**** RECORDS FOR THE EXERCISE

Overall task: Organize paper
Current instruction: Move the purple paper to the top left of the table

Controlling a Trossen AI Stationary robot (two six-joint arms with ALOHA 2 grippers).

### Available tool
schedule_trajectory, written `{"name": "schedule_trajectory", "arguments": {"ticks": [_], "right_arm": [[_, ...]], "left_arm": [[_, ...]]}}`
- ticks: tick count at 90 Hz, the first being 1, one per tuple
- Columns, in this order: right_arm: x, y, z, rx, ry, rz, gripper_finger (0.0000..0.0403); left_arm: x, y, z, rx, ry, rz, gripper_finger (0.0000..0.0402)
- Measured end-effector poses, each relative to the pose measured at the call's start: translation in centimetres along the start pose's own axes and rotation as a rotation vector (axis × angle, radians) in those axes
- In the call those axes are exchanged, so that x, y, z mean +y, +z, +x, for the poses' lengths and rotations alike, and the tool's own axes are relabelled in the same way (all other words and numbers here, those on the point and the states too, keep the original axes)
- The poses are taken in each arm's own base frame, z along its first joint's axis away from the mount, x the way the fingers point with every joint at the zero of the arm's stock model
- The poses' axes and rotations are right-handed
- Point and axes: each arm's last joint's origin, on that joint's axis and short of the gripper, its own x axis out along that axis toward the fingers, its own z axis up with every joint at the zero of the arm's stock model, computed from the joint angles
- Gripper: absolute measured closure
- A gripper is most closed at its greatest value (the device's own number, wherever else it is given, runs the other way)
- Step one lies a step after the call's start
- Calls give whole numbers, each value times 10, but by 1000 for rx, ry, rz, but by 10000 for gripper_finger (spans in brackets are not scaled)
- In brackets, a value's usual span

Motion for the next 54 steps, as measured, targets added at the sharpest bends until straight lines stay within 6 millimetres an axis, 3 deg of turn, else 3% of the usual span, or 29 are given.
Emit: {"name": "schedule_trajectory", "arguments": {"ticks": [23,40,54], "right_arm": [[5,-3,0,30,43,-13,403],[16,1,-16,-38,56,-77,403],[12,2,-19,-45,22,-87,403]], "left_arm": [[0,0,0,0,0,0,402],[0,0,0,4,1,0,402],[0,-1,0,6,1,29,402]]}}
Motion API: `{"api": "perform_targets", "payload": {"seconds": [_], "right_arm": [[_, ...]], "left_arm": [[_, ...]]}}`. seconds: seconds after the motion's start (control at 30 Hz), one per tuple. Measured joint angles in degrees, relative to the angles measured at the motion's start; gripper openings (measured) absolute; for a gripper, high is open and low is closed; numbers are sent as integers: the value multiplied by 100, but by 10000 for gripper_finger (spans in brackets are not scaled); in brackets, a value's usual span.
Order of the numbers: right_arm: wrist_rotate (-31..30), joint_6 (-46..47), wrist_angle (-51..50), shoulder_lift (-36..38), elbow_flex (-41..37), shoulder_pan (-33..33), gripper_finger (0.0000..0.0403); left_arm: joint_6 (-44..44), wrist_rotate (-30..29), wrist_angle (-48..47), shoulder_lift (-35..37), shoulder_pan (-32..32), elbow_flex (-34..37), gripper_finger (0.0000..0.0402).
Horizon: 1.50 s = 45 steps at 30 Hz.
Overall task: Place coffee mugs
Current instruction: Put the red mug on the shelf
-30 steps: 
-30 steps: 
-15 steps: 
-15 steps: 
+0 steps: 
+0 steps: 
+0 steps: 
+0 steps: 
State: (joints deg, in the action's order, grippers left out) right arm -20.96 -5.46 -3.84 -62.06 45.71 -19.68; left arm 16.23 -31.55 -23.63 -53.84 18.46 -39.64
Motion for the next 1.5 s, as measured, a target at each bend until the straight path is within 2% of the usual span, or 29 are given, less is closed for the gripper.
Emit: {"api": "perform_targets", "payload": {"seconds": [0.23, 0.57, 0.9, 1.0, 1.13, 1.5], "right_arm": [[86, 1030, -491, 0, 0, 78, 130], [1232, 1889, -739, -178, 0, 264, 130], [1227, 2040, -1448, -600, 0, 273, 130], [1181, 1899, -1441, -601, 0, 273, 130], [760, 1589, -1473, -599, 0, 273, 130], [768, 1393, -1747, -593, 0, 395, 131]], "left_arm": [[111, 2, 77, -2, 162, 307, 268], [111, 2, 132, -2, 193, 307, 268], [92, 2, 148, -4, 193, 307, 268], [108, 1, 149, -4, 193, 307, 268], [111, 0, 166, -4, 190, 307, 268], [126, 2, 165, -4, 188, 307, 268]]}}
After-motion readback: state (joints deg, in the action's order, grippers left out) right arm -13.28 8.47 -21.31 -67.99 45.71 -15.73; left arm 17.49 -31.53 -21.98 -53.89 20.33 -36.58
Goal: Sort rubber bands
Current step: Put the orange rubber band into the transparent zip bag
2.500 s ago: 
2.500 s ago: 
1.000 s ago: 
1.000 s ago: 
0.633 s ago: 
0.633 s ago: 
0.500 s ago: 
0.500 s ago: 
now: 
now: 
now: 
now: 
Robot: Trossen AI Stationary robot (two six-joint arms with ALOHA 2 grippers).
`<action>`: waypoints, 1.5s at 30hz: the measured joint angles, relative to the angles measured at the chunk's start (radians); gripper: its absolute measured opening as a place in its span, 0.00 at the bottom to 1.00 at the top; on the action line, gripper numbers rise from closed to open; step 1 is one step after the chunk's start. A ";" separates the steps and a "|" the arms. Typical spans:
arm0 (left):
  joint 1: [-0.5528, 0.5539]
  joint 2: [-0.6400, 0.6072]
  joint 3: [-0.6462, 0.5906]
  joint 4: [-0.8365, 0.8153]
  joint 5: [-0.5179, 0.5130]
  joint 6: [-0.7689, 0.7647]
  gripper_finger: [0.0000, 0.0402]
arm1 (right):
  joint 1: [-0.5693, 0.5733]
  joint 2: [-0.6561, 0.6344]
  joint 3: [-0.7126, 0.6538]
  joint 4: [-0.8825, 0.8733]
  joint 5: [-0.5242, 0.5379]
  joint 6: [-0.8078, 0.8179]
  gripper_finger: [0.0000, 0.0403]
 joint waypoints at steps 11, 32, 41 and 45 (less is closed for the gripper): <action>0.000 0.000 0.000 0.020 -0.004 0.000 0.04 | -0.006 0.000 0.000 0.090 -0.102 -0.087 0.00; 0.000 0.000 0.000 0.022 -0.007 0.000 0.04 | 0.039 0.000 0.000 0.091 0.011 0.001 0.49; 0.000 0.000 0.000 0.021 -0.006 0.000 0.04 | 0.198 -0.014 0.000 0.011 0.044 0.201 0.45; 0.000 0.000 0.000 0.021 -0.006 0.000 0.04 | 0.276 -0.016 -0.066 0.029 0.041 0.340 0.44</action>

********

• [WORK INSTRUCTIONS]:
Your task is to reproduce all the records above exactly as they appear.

• [EXERCISE OUTPUT]:
Overall task: Organize paper
Current instruction: Move the purple paper to the top left of the table

Controlling a Trossen AI Stationary robot (two six-joint arms with ALOHA 2 grippers).

### Available tool
schedule_trajectory, written `{"name": "schedule_trajectory", "arguments": {"ticks": [_], "right_arm": [[_, ...]], "left_arm": [[_, ...]]}}`
- ticks: tick count at 90 Hz, the first being 1, one per tuple
- Columns, in this order: right_arm: x, y, z, rx, ry, rz, gripper_finger (0.0000..0.0403); left_arm: x, y, z, rx, ry, rz, gripper_finger (0.0000..0.0402)
- Measured end-effector poses, each relative to the pose measured at the call's start: translation in centimetres along the start pose's own axes and rotation as a rotation vector (axis × angle, radians) in those axes
- In the call those axes are exchanged, so that x, y, z mean +y, +z, +x, for the poses' lengths and rotations alike, and the tool's own axes are relabelled in the same way (all other words and numbers here, those on the point and the states too, keep the original axes)
- The poses are taken in each arm's own base frame, z along its first joint's axis away from the mount, x the way the fingers point with every joint at the zero of the arm's stock model
- The poses' axes and rotations are right-handed
- Point and axes: each arm's last joint's origin, on that joint's axis and short of the gripper, its own x axis out along that axis toward the fingers, its own z axis up with every joint at the zero of the arm's stock model, computed from the joint angles
- Gripper: absolute measured closure
- A gripper is most closed at its greatest value (the device's own number, wherever else it is given, runs the other way)
- Step one lies a step after the call's start
- Calls give whole numbers, each value times 10, but by 1000 for rx, ry, rz, but by 10000 for gripper_finger (spans in brackets are not scaled)
- In brackets, a value's usual span

Motion for the next 54 steps, as measured, targets added at the sharpest bends until straight lines stay within 6 millimetres an axis, 3 deg of turn, else 3% of the usual span, or 29 are given.
Emit: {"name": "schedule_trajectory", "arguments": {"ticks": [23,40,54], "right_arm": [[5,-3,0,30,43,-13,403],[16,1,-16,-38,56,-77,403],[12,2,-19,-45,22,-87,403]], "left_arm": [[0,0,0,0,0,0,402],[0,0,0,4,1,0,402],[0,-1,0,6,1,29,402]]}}
Motion API: `{"api": "perform_targets", "payload": {"seconds": [_], "right_arm": [[_, ...]], "left_arm": [[_, ...]]}}`. seconds: seconds after the motion's start (control at 30 Hz), one per tuple. Measured joint angles in degrees, relative to the angles measured at the motion's start; gripper openings (measured) absolute; for a gripper, high is open and low is closed; numbers are sent as integers: the value multiplied by 100, but by 10000 for gripper_finger (spans in brackets are not scaled); in brackets, a value's usual span.
Order of the numbers: right_arm: wrist_rotate (-31..30), joint_6 (-46..47), wrist_angle (-51..50), shoulder_lift (-36..38), elbow_flex (-41..37), shoulder_pan (-33..33), gripper_finger (0.0000..0.0403); left_arm: joint_6 (-44..44), wrist_rotate (-30..29), wrist_angle (-48..47), shoulder_lift (-35..37), shoulder_pan (-32..32), elbow_flex (-34..37), gripper_finger (0.0000..0.0402).
Horizon: 1.50 s = 45 steps at 30 Hz.
Overall task: Place coffee mugs
Current instruction: Put the red mug on the shelf
-30 steps: 
-30 steps: 
-15 steps: 
-15 steps: 
+0 steps: 
+0 steps: 
+0 steps: 
+0 steps: 
State: (joints deg, in the action's order, grippers left out) right arm -20.96 -5.46 -3.84 -62.06 45.71 -19.68; left arm 16.23 -31.55 -23.63 -53.84 18.46 -39.64
Motion for the next 1.5 s, as measured, a target at each bend until the straight path is within 2% of the usual span, or 29 are given, less is closed for the gripper.
Emit: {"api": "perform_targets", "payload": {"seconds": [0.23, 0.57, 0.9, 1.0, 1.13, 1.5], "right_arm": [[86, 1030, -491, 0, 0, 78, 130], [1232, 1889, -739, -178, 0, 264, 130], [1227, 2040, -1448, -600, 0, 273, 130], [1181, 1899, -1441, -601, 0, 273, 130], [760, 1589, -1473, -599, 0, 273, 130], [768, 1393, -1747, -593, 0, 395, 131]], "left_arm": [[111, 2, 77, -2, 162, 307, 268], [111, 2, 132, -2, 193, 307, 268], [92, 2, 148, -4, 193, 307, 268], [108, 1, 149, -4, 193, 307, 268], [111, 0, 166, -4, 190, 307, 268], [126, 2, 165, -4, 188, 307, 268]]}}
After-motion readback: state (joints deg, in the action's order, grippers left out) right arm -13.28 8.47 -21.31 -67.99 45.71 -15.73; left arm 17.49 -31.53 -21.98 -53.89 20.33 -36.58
Goal: Sort rubber bands
Current step: Put the orange rubber band into the transparent zip bag
2.500 s ago: 
2.500 s ago: 
1.000 s ago: 
1.000 s ago: 
0.633 s ago: 
0.633 s ago: 
0.500 s ago: 
0.500 s ago: 
now: 
now: 
now: 
now: 
Robot: Trossen AI Stationary robot (two six-joint arms with ALOHA 2 grippers).
`<action>`: waypoints, 1.5s at 30hz: the measured joint angles, relative to the angles measured at the chunk's start (radians); gripper: its absolute measured opening as a place in its span, 0.00 at the bottom to 1.00 at the top; on the action line, gripper numbers rise from closed to open; step 1 is one step after the chunk's start. A ";" separates the steps and a "|" the arms. Typical spans:
arm0 (left):
  joint 1: [-0.5528, 0.5539]
  joint 2: [-0.6400, 0.6072]
  joint 3: [-0.6462, 0.5906]
  joint 4: [-0.8365, 0.8153]
  joint 5: [-0.5179, 0.5130]
  joint 6: [-0.7689, 0.7647]
  gripper_finger: [0.0000, 0.0402]
arm1 (right):
  joint 1: [-0.5693, 0.5733]
  joint 2: [-0.6561, 0.6344]
  joint 3: [-0.7126, 0.6538]
  joint 4: [-0.8825, 0.8733]
  joint 5: [-0.5242, 0.5379]
  joint 6: [-0.8078, 0.8179]
  gripper_finger: [0.0000, 0.0403]
 joint waypoints at steps 11, 32, 41 and 45 (less is closed for the gripper): <action>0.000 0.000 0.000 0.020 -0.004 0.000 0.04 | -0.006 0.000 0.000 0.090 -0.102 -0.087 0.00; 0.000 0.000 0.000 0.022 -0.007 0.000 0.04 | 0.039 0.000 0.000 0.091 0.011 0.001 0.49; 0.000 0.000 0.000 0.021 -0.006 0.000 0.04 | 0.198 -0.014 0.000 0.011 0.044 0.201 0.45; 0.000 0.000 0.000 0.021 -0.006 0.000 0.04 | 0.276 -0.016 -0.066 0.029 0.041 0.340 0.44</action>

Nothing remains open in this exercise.